Screws and screwdrivers might not seem like the most exciting topic on its face, but you could write a book on their uses and intricacies. There are so many tricks on how to use this type of hardware and their respective tools, and I’ve chosen ten that I hope will help you with future projects. If you have more tips, by all means, sound off in the comments.

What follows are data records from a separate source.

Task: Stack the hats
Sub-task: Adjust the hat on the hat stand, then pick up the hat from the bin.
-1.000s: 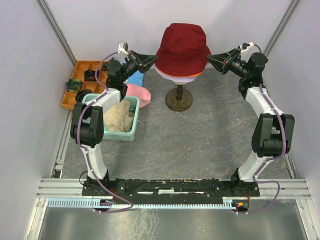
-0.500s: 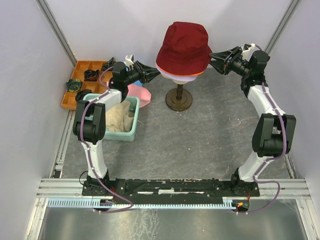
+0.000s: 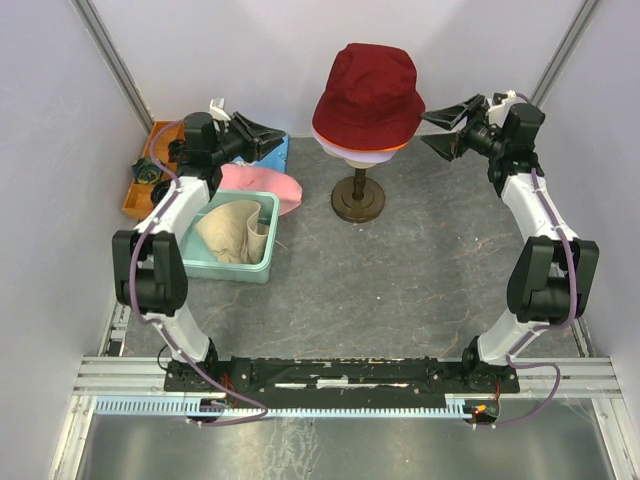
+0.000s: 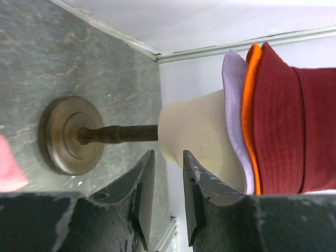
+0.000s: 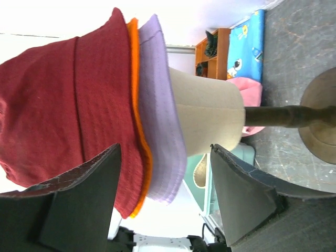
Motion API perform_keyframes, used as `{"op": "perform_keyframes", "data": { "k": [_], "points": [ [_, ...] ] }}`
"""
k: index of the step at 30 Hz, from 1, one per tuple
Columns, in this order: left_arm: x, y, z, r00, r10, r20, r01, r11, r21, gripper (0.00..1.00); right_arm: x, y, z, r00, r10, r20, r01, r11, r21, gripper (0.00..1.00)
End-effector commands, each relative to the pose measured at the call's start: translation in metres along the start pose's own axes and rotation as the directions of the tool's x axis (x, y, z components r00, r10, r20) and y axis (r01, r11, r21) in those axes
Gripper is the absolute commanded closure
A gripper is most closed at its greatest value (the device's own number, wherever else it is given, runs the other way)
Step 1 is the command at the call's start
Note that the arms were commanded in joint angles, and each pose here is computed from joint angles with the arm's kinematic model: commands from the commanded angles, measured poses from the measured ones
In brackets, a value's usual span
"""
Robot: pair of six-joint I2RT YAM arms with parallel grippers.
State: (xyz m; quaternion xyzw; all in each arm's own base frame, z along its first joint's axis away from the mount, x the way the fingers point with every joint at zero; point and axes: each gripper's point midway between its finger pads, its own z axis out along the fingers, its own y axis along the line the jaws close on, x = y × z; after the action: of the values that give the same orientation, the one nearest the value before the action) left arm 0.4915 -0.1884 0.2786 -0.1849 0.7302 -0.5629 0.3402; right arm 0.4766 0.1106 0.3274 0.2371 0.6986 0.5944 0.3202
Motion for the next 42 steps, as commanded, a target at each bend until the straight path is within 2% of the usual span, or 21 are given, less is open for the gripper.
{"op": "perform_keyframes", "data": {
  "k": [1,3,8,15,23,32,39,42],
  "points": [
    [-0.006,-0.011,-0.037,0.981,0.187,0.046,-0.180,0.977,-0.117,0.65,-0.001,-0.007,-0.018,0.997,-0.064,0.038,0.063,0.997,0.037,0.24],
    [-0.009,-0.010,-0.051,0.973,0.220,0.062,-0.207,0.963,-0.175,0.64,-0.002,-0.020,-0.025,0.997,-0.072,0.042,0.068,0.995,0.077,0.24],
    [-0.019,0.007,-0.092,0.953,0.291,0.079,-0.247,0.903,-0.351,0.53,-0.002,-0.051,-0.043,0.992,-0.122,0.029,0.114,0.975,0.191,0.24],
    [-0.003,0.047,-0.146,0.940,0.340,0.038,-0.259,0.782,-0.567,0.46,-0.001,-0.062,-0.045,0.995,-0.102,0.022,0.096,0.977,0.190,0.24],
    [0.015,0.060,-0.164,0.947,0.320,-0.018,-0.258,0.726,-0.637,0.46,0.001,-0.066,-0.043,0.997,-0.080,0.021,0.076,0.983,0.168,0.25],
    [0.077,0.075,-0.167,0.910,0.366,-0.196,-0.387,0.579,-0.717,0.42,0.001,-0.069,-0.043,0.997,-0.068,0.033,0.062,0.985,0.158,0.25],
    [0.071,0.090,-0.179,0.892,0.397,-0.218,-0.401,0.468,-0.788,0.41,0.005,-0.066,-0.046,0.997,-0.072,0.033,0.066,0.986,0.151,0.25],
    [0.070,0.093,-0.183,0.890,0.399,-0.222,-0.401,0.448,-0.799,0.41,0.005,-0.068,-0.046,0.997,-0.068,0.033,0.062,0.986,0.152,0.25]
  ]
}}
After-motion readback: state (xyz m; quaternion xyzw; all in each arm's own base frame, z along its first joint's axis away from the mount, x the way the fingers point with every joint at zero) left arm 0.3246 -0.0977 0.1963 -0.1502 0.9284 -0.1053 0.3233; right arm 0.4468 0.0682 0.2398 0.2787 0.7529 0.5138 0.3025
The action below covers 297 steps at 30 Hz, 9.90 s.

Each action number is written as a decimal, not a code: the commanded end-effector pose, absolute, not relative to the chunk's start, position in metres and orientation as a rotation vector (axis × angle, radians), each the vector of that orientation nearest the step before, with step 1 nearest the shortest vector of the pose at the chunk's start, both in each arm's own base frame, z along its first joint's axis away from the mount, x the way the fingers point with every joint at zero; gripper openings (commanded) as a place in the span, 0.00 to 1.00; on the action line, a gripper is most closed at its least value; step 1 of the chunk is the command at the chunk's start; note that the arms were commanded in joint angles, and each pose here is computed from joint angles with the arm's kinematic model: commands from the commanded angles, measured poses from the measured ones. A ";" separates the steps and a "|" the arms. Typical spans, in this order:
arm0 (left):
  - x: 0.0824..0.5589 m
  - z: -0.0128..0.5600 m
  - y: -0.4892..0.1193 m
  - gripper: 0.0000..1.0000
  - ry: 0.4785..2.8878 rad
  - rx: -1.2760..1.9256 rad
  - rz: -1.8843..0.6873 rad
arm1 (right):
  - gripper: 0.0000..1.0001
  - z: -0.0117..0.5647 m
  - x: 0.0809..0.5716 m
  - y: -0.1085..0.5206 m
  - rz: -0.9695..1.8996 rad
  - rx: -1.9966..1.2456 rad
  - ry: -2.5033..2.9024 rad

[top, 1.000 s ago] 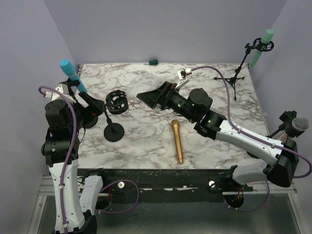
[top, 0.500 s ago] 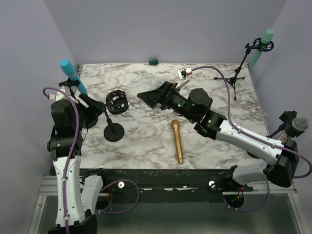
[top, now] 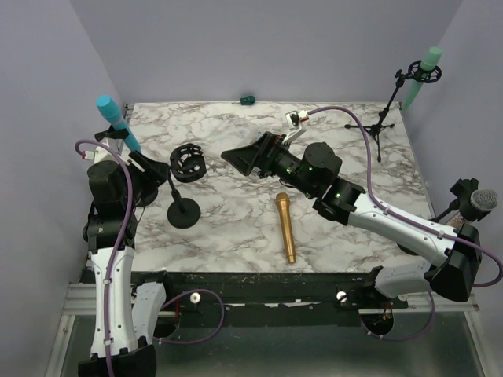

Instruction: Remove the microphone from the stand

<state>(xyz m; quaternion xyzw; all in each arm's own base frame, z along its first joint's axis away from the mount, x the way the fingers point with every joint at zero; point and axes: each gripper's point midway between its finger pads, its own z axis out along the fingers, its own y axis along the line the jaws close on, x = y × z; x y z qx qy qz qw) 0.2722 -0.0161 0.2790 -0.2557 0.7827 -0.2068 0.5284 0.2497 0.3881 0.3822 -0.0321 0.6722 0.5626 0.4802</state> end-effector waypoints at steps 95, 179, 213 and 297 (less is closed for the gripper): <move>0.178 0.326 -0.111 0.98 1.702 -0.069 -0.952 | 1.00 0.201 0.268 0.511 1.696 0.084 2.144; 0.088 0.475 -0.032 0.99 1.427 -0.039 -0.318 | 0.99 0.211 0.153 0.720 1.922 -0.292 2.036; 0.174 0.431 -0.033 0.99 1.589 -0.188 -0.352 | 1.00 0.235 0.204 0.548 1.637 -0.345 2.047; 0.316 0.425 -0.076 0.00 1.498 0.008 -0.238 | 1.00 0.208 0.293 0.421 1.341 -0.007 2.123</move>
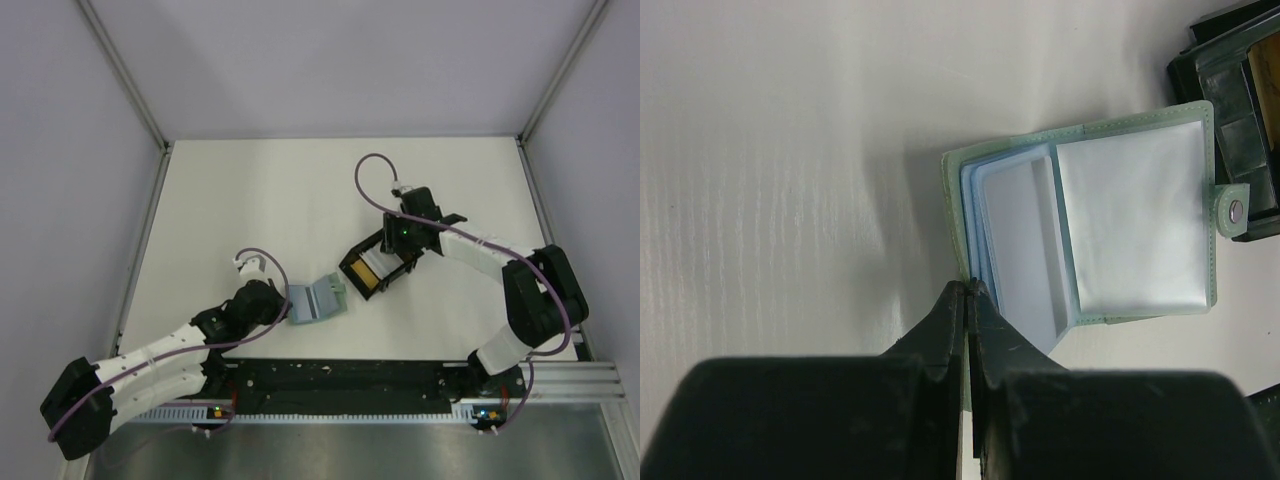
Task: Put the credit cards into the card holder
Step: Pick up the credit card from the storage box.
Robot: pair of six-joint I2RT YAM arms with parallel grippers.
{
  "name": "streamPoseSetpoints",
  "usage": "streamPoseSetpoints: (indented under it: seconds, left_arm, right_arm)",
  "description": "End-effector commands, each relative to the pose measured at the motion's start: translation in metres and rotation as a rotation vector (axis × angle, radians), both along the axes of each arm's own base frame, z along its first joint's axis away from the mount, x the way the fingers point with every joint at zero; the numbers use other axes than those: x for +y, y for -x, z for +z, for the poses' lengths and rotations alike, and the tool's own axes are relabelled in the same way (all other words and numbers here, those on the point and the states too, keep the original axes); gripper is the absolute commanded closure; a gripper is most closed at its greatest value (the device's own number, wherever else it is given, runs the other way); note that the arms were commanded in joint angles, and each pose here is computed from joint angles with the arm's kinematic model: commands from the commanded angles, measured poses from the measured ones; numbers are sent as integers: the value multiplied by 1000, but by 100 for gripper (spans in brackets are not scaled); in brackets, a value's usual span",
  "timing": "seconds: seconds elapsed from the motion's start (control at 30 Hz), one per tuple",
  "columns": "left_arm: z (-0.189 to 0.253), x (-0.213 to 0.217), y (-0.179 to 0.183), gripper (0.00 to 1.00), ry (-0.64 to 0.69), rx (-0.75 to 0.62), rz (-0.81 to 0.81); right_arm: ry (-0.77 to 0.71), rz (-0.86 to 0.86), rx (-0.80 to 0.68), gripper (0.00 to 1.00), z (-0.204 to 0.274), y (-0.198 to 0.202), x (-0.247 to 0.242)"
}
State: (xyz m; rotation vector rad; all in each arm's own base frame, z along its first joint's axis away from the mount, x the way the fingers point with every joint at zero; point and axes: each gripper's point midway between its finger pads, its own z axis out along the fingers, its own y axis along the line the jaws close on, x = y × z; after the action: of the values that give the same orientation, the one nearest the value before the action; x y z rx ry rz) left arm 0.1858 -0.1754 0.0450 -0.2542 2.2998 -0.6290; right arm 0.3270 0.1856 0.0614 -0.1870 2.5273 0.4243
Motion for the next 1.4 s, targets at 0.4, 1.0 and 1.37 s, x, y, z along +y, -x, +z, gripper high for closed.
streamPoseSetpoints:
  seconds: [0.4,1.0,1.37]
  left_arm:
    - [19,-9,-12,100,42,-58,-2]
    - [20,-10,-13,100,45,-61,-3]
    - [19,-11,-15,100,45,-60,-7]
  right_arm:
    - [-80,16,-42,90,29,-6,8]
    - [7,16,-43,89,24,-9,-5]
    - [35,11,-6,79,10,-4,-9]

If you want to have your screws sit flush with your material, you must countersink them. Either use a conventional countersink, or pre-drill with a bit that matches the diameter of the screw head.
Why Phillips Screws Stink
Don't get me wrong, they're cheap and often get the job done, but they were made to not drive well. They were designed specifically in the early 20th century to cam out when too much force was applied. Now that we have torque-limiting drills this isn't a problem anymore, yet somehow we still use them.
Collect Them All!
Nowadays removable driver bits seem to be the norm, but don't count out the old-fashioned drivers. Different sizes and shaft lengths can help in tight spaces, and even miniscule variations in bit size and shape can mean the difference between freeing a screw and stripping it.
More Handle = More Torque
Think of a screwdriver as a lever. The shaft is the fulcrum, and the lever arm is the radius of the handle. Barring tight spaces, a larger handle is always better.
Torx Screws are Awesome
The patent for Torx screws ran out recently, and now you can find them in most hardware stores. They're a bit pricey, but these six-pointed screws are unparalleled in ease of use. I highly recommend them, especially if you want to some day dismantle your project.
Wrench that Driver
If a screw is particularly stubborn, you can get more torque by placing a pair of pliers or vise-grips on the handle, and bearing down on the screwdriver handle with the palm of your hand. Make sure it's a screwdriver you don't care much about, as the wrench can mar the handle.
A Screwdriver is Only a Screwdriver
It's not a chisel, a pry-bar, or a knife. Use the tool for what it's designed for and it will probably last you the rest of your life.
Extracting a Stripped Screw
There are many ways to do this, but this is my favorite. Use a Dremel's cut-off wheel to make a slot in a stripped screw head, then you can take it out with a flat-blade screwdriver.
Invest in Security Bits
The (soon to become classic) adage "If you can't open it, you don't own it" is more and more dependent upon being able to take out odd-shaped screw heads. Security bit sets are relatively inexpensive, and a good investment for any Maker.
The Right Screw for the Job
Panheads, sheetmetal, galvanized, there's a laundry list of different kinds of screws. Do some research before you start your project and find which one is best for your application.